The simplest way to get started with types is to discuss type abbreviations, which are alternate names or aliases for existing types.[1] We use type abbreviations to give existing types meaningful names, in order to make code clearer and easier to read. We also use them to create short names for types that are otherwise unwieldy to work with. Additionally, we use type abbreviations to make it easier to replace a type without changing all the code that uses that type. In the following code snippet, we define several type abbreviations:

type arrIndex = int

type temperature = double

type point = float * float

type student = string * float * bool

These type abbreviations are fundamentally aliases, e.g., arrIndex for int and point for float * float. Since the type names help indicate what the types are used for, you can see how type abbreviations can help clarify intent.

Once defined, you can use abbreviated types anywhere you’d use the orignal type. For example, given the type abbreviations defined above, we can write the following;

let student joe = ("joe", 3.2, true) or

let joe: student = ("joe", 3.2, true)

By convention, type abbreviations are lowercase, but this is not a technical requirement or constraint.

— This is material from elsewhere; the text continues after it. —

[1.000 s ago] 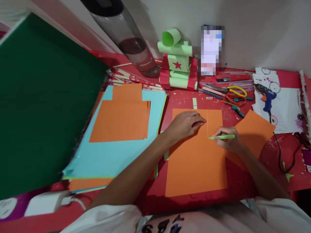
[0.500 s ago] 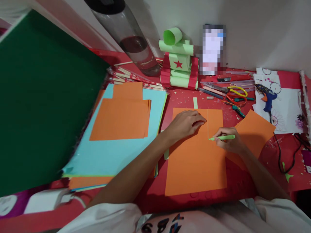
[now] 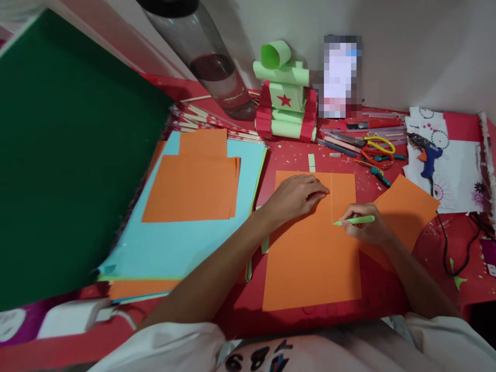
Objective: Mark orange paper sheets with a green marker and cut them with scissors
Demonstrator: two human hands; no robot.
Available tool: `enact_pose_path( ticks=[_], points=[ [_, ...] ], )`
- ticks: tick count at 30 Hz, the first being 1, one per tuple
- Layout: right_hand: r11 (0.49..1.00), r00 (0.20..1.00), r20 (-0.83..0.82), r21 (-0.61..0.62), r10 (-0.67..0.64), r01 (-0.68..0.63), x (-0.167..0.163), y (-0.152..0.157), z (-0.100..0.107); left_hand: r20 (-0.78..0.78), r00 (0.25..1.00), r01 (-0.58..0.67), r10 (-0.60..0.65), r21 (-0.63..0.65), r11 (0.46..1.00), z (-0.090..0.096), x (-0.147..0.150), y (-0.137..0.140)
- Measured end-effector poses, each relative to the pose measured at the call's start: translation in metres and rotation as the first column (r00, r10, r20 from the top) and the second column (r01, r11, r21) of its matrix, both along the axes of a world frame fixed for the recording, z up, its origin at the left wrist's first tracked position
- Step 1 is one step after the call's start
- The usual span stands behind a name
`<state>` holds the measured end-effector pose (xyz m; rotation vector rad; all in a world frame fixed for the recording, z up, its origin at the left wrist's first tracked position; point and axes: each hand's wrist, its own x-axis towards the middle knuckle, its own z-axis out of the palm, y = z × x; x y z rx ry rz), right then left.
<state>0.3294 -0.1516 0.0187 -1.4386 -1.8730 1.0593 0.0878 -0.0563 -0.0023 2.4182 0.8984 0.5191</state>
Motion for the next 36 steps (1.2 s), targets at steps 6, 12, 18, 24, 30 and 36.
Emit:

Back in Chapter 9, we discussed generic functions, and how F# enabled us to specify generic function arguments. The idea of generic arguments extends to type abbreviations. For example, let suppose we want to create a new abbreviated type based on .NET’s built-in generic collection class System.Collection.Generic.Dictionary. We can do this by creating a type abbreviation that accepts a generic argument. The generic argument appears in angle brackets as part of the abbreviation’s definition. In the following code snippet we define a type that represents an associative array that uses string-based keys to hold generic values:

type AssocArray<'a> = System.Collections.Generic.Dictionary<string, 'a>

Now, when we create an AssocArray, F# will ensure that we supply a type parameter, which will be used to instantiate a new System.Collections.Generic.Dictionary that uses stores whatever type we specify, and uses strings as its lookup keys, e.g.:

let mylist = new AssocArray<int>()

 

Using type abbreviations, we can alias any type, including arrays, function types, tuples, etc. The following example illustrates a type abbreviation that aliases functional types:

type Transformer<'a, 'b, 'c> = ('a -> 'b) -> ('b -> 'c)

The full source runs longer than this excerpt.